Desde entonces, nos veíamos por el centro y saludábamos como viejos amigos. Ahí me presentó a sus colegas “Pulguita”, vendedor de toallas; “el Sordo”, vendedor de lotería; “Chespiro”, vendedor de monigotes de peluche… Luego supe que todos, redondeaban sus ingresos vendiendo marihuana. 
– Solo verde, proeshor, no le metemos ni a la amarilla, ni a la blanca…- decía solemne. Si yo iba acompañado de alguna alumna, él la tomaba del brazo y se pavoneba junto a ella saludando a los otros vendedores informales, sus amigos, como si fuera un galán de película.
  
Salíamos de la academia con Ulrike, una antropóloga alemana, cuando Miguelón nos interceptó con la emoción de siempre, - Proeshor, como me le va…- Luego de un corto cruce de palabras, mi alumna germana propuso ir por una cerveza y Miguelón nos llevó por la calle Olmedo hacia el occidente infinito, casi en las faldas del Pi-Chinchay. A medida que avanzábamos la zona se volvía más  roja, en la esquina con la calle Mires, ingresamos a una cantina con rockola y desde que nos acercamos a la puerta, algunos nos miraron como presas. Acomodados en las sillas enanas, un tipo acercó su pie al mío, como para medirse los zapatos. Miguelón elevó su metro sesenta y dos, pero su actitud era la de un gigante. – Safa, sapo, están conmigo, ¿oíste?, ¡chucha! -

Ulrike, ingenua, preguntó a  Miguelón sobre los tajos en sus brazos. Innecesaria pregunta que Miguelón respondió con naturalidad: -Me los hice yo mismo cuando estuve en cana, señorita. Es dura la capacha, damita, el que quiere salir un rato, aunque sea al hospital, recurre a esto… - 

Me limité a traducir la jerga y todos preferimos unos sorbos de cerveza. Escuchamos en la rockola las canciones de Cecilio Alba y Alci Acosta que ponían nuestros contertulios, nos turnamos con Miguelón para bailar con Ulrike las tonadas de Lizandro Meza, nos matamos de la risa contando anécdotas en  las que nos vieron la cara de idiotas.
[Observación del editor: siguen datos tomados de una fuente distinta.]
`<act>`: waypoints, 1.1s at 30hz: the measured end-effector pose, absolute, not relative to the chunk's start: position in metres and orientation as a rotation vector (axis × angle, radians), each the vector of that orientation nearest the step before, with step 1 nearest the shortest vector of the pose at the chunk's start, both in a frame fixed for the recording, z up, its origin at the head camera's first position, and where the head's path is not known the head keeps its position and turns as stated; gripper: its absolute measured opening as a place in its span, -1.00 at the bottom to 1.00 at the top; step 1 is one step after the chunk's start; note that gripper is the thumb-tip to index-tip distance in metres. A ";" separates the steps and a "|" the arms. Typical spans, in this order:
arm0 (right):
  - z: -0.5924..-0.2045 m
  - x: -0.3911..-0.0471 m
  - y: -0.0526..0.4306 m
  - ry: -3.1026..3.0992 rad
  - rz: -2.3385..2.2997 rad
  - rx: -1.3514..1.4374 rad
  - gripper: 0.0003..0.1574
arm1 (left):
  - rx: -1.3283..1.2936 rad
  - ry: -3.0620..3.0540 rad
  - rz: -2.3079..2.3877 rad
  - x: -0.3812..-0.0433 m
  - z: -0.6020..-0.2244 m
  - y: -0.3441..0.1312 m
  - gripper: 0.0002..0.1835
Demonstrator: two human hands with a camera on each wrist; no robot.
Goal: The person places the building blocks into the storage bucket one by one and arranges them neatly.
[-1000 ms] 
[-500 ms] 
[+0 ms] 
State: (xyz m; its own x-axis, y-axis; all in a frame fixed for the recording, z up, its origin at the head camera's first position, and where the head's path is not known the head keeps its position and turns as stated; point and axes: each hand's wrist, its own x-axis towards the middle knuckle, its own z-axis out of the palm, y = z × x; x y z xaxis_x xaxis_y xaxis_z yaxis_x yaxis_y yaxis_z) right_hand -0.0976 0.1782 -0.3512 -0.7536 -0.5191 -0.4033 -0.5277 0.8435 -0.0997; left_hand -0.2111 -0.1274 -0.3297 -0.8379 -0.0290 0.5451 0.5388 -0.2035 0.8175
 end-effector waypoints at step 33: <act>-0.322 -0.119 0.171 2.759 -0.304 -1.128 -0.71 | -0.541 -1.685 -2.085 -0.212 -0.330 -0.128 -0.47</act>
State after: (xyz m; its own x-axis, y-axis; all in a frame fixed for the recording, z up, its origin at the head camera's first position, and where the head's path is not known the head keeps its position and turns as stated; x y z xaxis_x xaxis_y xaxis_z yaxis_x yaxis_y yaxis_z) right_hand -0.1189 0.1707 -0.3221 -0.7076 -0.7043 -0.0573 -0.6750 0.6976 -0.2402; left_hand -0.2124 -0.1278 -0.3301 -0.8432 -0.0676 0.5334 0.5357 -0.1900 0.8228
La alemana estaba fascinada con Miguelón, objeto de estudio, y él con los ojos azules  y las redondas tetas de la etnógrafa. En la naciente oscuridad, descendíamos los tres la calle Olmedo, no muy ebrios. Ulrike y Miguelón abrazados y yo junto a ellos como chaperón. Él burlándose del español gutural de Ulrike y ella de su pronunciación defectuosa por la escasez de dientes y de vocabulario. Frente a la Merced nos despedimos, como si no nos volviésemos a ver nunca más. Y así fue.
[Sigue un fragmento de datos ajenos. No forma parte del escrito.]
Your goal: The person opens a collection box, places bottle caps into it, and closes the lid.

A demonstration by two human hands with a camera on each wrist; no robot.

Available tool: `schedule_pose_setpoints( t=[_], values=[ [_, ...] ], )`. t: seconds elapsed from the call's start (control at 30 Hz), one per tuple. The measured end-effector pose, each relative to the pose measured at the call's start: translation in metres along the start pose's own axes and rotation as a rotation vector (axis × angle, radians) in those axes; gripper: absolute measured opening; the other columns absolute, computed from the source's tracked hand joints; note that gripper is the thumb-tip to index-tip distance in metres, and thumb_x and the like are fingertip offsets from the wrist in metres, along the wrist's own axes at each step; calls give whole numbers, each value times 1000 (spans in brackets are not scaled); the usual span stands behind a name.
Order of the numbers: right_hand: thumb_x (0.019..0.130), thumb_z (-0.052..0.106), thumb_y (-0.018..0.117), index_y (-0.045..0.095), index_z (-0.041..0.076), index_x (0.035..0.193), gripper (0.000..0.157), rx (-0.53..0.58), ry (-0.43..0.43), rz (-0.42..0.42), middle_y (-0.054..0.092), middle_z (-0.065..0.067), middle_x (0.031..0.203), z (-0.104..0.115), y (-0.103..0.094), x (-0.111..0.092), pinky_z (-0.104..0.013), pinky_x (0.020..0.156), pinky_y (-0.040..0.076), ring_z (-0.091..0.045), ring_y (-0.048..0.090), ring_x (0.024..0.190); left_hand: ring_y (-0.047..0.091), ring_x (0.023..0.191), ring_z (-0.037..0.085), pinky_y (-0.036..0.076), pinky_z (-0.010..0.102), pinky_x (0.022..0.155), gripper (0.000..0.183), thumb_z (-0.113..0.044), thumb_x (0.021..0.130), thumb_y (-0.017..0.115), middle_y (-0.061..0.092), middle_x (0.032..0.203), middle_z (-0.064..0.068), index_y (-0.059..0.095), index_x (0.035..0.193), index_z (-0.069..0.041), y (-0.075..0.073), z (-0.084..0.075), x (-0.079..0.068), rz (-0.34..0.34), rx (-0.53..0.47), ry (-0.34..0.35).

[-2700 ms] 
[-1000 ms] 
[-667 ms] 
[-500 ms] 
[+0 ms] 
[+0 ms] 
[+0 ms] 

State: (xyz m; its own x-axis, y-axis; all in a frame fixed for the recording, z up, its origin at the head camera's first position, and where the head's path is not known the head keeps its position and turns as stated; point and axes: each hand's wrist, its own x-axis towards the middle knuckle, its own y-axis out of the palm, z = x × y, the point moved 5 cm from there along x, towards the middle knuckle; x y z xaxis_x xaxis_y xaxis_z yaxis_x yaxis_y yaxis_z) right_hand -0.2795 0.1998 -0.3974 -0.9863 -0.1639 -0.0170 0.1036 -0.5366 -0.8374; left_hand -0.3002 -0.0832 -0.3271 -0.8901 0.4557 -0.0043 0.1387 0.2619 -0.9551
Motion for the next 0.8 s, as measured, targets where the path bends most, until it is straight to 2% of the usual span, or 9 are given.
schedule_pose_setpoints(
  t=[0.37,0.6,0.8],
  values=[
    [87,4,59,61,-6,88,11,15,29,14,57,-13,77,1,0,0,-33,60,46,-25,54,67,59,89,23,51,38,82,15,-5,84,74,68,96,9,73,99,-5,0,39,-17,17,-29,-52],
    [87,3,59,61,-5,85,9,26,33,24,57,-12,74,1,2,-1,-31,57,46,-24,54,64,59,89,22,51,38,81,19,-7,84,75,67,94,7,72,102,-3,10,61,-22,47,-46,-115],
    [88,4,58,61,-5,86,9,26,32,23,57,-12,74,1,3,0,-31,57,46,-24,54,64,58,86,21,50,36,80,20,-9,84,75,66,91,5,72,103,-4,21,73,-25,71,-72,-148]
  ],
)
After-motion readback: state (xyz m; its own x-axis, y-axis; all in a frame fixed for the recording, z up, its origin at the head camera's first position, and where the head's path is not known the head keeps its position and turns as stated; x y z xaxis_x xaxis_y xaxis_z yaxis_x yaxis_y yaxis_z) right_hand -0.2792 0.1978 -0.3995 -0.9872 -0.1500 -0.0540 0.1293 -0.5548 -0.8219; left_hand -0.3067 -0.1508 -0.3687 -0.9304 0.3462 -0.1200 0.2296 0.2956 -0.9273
Casi dos años estuve en la academia de español B. y conocí más de cerca a los amigos de Miguelón, en los alrededores de la iglesia la Merced; y también a Prashant, un krishna colombiano vendedor de incienso y sus tribulaciones, en San Francisco; a Glenda Manzaba y sus colegas meretrices, en la calle Flores; a la pareja de cieguitos acordeonistas de la Espejo..., pero esas son otras historias. El recuerdo de Miguelón viene a propósito del reciente deceso de 16 conciudadanos pobres a causa de la ingesta de licor adulterado. Un día de diciembre, a fines de 1995,  no vi los jeanes apilados en la esquina de la Chile y Cuenca. Encontré más allá al “Pulguita”, quien lloroso me dijo que Miguelón se nos había ido en una larga agonía de trago chiveado, el día 7. Luego de sus últimas fiestas de Quito.